The version declaration of an xml ensures that future XML changes will not affect the syntax and semantics of this document. The encoding declaration tells the XML processor the encoding used by this document. The XML version used by the GOD 1.0 document is 1.0, and the encoding is UTF-8. So its XML The encoding header is certain:

<?xml version="1.0" encoding="UTF-8"?>

Because the xml version defaults to 1.0, and the default available encoding can be UTF-8 or UTF-16, the declaration header above is not necessary.

 1
 2
 3
 4
 5
 6
 7
 8
 9
10
<?xml version="1.0"?>
<god version="1.0"
  xmlns="http://cjkv.smaji.org/ns/god"
  xmlns:xsi="http://www.w3.org/2001/XMLSchema-instance"
  xsi:schemaLocation="http://cjkv.smaji.org/ns/god http://cjkv.smaji.org/xml/1.0/xsd/god.xsd">
  <glyph unicode="516b,0">
    <stroke type="t" x="0" y="0" width="56" height="112"/>
    <stroke type="p" x="76" y="0" width="56" height="112"/>
  </glyph>
</god>

The first line is an optional XML declaration.
Lines 2 and 10 start and end a god root element. The root element is mainly used to indicate the version of this god document. The version attribute in the second line indicates that this god document adopts the syntax and semantics of version 1.0.
The fourth and fifth lines are optional and are used to introduce the XSD description of this god document so that capable text editors can use it to verify the correctness of the god document being edited and provide suggestions such as auto-completion.

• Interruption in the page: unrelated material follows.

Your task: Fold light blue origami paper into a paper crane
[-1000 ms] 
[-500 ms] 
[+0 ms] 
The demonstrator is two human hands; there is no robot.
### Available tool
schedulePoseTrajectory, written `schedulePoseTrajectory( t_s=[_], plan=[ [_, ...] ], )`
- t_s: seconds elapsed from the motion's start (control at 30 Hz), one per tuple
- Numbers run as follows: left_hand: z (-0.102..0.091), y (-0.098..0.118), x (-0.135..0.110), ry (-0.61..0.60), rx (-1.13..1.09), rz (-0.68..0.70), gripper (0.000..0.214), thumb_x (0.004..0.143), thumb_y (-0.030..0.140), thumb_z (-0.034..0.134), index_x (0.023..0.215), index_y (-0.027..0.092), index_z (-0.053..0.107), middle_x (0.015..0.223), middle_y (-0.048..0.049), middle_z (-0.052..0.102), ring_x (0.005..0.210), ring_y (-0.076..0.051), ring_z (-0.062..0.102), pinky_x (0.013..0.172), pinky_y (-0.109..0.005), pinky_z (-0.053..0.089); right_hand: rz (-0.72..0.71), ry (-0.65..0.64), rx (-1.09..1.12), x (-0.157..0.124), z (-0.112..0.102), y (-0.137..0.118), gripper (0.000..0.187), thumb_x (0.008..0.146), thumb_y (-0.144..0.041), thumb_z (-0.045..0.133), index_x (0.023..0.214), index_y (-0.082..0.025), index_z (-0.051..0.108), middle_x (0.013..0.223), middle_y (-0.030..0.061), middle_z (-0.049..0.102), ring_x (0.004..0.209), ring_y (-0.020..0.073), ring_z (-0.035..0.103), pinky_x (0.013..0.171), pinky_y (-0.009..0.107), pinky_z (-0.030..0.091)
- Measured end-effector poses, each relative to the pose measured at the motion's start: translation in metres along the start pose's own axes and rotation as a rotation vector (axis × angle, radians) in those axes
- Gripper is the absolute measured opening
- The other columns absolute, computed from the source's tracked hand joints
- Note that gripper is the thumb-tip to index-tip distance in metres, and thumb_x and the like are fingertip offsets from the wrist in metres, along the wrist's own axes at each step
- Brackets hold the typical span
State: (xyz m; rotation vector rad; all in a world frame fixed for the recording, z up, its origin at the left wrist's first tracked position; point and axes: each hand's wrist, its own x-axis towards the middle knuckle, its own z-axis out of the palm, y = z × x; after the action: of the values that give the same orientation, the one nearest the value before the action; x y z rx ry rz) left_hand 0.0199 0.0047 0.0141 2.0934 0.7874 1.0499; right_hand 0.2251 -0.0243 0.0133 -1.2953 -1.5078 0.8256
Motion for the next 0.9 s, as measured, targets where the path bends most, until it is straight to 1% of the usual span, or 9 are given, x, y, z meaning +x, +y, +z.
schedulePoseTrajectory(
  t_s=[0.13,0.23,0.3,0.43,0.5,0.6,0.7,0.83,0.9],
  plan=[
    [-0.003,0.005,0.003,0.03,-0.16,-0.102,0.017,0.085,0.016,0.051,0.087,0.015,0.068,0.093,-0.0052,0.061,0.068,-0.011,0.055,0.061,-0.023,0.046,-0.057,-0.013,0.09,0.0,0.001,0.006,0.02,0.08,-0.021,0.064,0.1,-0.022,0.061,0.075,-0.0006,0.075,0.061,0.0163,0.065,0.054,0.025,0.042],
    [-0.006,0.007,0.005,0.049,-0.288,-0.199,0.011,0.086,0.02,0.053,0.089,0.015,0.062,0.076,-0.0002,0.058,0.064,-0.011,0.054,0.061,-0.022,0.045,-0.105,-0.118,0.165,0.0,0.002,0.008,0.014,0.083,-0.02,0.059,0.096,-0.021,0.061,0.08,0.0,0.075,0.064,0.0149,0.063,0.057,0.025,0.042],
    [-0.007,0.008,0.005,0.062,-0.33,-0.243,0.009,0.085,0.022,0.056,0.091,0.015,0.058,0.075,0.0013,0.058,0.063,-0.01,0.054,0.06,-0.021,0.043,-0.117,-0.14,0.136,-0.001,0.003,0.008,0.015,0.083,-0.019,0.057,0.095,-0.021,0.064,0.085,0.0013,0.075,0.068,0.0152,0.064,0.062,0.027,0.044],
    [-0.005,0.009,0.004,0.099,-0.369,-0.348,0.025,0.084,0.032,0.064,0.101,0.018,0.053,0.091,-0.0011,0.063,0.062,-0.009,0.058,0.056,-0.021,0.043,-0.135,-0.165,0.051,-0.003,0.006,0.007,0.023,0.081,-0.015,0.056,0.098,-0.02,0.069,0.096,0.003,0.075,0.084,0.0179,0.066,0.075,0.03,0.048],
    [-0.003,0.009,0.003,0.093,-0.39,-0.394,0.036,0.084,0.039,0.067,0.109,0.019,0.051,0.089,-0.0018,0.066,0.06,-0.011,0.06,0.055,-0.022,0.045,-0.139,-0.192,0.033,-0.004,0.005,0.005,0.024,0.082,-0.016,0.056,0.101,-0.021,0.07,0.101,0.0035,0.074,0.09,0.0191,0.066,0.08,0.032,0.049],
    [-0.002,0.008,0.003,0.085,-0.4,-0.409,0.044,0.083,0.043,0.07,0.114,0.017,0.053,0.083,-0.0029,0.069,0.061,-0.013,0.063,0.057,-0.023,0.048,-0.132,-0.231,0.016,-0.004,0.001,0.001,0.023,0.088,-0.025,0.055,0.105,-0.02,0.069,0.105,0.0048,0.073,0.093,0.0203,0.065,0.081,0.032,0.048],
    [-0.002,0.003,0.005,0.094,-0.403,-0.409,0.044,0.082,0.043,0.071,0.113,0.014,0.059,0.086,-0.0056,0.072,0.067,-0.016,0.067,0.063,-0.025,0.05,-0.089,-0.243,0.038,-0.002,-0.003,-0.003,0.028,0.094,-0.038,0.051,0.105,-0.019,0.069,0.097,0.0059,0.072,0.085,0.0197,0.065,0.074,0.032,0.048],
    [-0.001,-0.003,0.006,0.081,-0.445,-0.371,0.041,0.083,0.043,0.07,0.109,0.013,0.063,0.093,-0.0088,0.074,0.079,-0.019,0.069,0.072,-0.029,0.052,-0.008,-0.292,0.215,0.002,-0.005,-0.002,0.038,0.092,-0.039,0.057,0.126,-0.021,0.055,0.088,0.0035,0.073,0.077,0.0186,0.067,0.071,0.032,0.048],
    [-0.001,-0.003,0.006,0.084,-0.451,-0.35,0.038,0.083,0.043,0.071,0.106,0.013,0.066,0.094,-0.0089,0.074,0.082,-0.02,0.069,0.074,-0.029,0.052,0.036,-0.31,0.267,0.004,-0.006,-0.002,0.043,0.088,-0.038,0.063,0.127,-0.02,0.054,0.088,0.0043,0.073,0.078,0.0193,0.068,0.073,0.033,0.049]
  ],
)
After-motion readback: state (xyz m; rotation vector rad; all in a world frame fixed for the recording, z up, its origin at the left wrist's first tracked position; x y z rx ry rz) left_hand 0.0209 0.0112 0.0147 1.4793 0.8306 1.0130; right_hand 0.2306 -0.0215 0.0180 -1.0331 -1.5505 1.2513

The next child element is glyph. It contains a required attribute unicode, used to indicate the unicode scalar of the glyph described in this god document. Its value is a hexadecimal number representing a unicode scalar, and after the number, a value called variation selector can be appended separating by a comma. In the example, the value of the unicode property is 516b, which is the unicode scalar of the Chinese character 「八」.

「八」 consists of two strokes, the first stroke is a throw (撇), and the second stroke is a press (捺), so in the glyph element, we add two sub-elements, namely stroke t (撇) and stroke p (捺). And in the coordinate system, the position, width, and length information of each stroke is given. For more information of the stroke type in god. Please consult the god.xsd file.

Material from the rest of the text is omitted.